◆ What is needed: Search the data below for the string "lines". Extract every line that contains it.

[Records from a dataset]
####

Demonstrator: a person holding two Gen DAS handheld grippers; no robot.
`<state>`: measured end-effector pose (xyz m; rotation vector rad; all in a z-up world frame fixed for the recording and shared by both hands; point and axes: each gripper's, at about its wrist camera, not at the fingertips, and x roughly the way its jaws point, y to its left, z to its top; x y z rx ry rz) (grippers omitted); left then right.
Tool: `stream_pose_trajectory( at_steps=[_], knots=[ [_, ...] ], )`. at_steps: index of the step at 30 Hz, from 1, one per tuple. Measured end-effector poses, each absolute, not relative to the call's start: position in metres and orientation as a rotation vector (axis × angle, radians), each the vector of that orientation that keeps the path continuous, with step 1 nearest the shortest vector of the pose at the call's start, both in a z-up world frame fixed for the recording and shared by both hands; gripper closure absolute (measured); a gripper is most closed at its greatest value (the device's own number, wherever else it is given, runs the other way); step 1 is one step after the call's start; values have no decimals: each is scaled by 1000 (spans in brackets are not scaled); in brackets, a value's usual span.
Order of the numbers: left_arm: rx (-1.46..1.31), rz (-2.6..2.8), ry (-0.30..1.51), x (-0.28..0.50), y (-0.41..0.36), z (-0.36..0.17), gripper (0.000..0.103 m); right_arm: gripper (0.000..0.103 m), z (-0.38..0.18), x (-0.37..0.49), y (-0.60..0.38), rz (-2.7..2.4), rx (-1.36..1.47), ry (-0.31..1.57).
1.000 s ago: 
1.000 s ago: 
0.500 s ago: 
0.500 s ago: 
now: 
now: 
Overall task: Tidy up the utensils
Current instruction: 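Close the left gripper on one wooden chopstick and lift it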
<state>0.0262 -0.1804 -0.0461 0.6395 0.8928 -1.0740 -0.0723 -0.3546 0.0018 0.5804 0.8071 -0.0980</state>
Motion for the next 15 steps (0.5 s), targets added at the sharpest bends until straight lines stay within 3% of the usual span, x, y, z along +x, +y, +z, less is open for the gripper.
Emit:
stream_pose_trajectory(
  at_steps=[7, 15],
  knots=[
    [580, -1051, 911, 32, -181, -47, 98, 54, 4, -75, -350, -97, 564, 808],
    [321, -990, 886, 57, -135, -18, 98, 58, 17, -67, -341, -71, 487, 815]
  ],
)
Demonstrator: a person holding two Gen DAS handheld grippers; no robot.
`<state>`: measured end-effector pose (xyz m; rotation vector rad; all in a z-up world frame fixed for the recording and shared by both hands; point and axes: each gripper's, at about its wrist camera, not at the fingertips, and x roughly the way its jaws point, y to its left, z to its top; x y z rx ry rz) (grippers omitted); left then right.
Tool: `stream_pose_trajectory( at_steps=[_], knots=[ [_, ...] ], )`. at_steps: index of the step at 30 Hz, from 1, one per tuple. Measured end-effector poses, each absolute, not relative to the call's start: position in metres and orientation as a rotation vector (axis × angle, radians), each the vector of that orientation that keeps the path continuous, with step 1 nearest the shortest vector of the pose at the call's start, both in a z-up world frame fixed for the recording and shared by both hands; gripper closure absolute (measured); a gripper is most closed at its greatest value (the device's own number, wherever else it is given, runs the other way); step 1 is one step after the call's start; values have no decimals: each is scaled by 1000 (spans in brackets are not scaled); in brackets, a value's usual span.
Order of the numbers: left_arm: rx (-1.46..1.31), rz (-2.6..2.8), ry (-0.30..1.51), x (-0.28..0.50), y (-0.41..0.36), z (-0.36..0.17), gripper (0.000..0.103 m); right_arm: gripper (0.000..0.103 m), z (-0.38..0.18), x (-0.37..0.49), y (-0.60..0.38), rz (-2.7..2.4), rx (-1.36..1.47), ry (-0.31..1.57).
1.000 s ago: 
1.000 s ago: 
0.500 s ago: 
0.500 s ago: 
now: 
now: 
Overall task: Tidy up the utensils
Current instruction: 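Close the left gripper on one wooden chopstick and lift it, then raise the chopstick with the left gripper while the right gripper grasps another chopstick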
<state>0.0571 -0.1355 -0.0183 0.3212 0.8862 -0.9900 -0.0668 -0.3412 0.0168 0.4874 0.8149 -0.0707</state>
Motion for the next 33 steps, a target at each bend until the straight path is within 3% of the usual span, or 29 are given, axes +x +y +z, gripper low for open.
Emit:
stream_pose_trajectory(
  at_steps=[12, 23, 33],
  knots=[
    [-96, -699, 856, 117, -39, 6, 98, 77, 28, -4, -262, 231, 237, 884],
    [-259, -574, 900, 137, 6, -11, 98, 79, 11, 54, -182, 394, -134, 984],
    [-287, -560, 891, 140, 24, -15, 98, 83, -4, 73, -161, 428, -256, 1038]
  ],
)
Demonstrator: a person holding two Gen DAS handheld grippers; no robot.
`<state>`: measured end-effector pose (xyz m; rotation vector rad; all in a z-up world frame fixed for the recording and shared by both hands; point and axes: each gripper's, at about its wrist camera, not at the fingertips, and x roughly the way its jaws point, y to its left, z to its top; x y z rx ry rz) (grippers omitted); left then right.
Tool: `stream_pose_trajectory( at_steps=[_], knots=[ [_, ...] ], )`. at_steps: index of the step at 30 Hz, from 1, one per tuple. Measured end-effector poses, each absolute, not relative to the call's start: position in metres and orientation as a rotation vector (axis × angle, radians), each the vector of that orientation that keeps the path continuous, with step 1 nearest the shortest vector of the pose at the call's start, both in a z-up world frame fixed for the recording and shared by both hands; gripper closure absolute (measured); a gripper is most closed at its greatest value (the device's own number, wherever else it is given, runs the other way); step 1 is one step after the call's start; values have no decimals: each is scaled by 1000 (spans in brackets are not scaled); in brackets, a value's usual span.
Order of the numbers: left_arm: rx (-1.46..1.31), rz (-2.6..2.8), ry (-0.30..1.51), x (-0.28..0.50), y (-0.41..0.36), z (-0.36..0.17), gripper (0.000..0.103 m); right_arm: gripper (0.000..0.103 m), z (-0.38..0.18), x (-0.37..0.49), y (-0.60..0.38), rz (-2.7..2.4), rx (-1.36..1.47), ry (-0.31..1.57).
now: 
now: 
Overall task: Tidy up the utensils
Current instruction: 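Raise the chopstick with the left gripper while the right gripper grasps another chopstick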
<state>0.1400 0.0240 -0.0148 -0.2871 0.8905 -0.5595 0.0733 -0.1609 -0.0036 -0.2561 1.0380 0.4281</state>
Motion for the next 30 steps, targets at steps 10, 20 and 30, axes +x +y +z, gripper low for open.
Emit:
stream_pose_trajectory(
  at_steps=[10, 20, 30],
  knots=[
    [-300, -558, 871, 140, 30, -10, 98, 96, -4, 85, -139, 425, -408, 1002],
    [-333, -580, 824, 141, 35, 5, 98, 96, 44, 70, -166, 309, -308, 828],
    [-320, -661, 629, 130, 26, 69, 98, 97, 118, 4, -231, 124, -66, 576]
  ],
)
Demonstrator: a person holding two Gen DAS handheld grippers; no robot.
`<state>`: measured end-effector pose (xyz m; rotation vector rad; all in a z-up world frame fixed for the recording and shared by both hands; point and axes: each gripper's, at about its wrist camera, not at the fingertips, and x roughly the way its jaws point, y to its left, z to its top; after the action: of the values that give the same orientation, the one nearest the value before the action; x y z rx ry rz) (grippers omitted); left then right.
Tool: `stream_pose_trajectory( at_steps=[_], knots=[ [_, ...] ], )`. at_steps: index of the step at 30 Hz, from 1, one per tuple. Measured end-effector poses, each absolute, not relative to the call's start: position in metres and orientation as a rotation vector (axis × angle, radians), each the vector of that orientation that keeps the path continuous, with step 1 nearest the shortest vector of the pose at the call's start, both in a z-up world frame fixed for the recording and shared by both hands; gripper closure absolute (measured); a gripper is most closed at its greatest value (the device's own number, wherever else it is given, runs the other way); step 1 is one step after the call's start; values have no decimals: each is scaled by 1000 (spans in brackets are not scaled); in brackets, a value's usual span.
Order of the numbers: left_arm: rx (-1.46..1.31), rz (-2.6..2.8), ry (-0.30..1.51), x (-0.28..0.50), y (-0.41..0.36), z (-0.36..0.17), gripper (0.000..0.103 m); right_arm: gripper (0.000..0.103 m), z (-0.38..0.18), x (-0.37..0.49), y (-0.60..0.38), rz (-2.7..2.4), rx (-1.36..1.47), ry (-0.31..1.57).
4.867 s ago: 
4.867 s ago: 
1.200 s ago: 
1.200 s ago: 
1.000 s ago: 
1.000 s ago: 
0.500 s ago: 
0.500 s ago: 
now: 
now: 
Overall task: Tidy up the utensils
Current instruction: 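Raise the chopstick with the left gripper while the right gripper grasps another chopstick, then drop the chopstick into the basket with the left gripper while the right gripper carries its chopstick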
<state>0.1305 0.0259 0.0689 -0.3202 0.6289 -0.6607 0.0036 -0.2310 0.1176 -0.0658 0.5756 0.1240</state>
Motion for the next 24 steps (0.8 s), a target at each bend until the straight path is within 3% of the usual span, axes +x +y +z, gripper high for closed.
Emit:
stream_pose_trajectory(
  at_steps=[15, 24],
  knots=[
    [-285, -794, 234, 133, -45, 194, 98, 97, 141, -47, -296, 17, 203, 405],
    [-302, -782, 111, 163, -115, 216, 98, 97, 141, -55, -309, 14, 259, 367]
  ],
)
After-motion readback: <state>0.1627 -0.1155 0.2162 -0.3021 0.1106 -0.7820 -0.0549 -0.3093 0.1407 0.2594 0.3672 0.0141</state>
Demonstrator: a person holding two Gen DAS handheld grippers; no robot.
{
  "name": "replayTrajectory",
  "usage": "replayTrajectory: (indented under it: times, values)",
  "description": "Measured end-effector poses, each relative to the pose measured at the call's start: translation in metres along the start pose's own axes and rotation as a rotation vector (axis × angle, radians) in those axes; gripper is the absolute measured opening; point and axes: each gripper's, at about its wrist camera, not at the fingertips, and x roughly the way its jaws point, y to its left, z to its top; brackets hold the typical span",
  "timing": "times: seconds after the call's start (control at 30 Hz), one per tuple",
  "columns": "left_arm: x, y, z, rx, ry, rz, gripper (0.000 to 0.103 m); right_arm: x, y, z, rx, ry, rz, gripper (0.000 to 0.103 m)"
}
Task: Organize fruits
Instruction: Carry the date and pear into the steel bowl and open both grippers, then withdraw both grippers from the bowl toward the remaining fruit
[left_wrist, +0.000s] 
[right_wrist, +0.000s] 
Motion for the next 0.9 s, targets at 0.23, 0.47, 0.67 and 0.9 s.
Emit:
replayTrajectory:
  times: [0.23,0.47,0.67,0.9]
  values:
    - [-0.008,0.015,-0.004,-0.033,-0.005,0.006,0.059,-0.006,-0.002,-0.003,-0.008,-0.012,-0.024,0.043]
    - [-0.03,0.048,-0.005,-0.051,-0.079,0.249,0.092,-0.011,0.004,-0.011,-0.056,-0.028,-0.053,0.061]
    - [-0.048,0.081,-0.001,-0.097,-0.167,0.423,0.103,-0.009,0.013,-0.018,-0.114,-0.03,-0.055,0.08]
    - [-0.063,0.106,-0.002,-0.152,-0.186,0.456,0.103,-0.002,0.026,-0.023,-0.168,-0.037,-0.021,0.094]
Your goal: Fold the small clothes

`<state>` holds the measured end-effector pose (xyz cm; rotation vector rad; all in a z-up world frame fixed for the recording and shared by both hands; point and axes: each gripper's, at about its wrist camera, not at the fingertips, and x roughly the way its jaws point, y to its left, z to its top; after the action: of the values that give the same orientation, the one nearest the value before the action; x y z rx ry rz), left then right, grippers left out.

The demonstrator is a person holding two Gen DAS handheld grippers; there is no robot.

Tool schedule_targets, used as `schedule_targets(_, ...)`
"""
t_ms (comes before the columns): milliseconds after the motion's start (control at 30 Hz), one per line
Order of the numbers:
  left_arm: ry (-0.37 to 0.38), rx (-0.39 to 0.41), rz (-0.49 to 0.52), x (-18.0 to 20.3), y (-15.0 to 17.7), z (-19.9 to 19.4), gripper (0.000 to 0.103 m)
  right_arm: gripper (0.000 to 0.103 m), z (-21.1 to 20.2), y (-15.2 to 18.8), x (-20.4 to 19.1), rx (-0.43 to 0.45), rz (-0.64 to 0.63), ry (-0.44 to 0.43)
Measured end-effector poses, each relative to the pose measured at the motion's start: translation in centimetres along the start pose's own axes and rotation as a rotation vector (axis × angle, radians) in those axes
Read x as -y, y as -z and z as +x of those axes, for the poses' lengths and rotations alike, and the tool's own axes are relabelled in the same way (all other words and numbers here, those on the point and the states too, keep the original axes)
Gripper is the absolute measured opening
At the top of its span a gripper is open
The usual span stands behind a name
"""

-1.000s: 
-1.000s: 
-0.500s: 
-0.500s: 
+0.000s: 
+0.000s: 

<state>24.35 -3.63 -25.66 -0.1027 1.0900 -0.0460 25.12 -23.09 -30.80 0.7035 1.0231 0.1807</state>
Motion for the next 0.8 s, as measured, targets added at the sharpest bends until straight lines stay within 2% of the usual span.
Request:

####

◆ Result of this task:
Motion for the next 15 steps (0.5 s), targets added at the sharpest bends until straight lines stay within 3% of the usual span, x, y, z along +x, +y, +z, less is open for the gripper.
Motion for the next 0.8 s, as measured, targets added at the sharpest bends until straight lines stay within 2% of the usual span.

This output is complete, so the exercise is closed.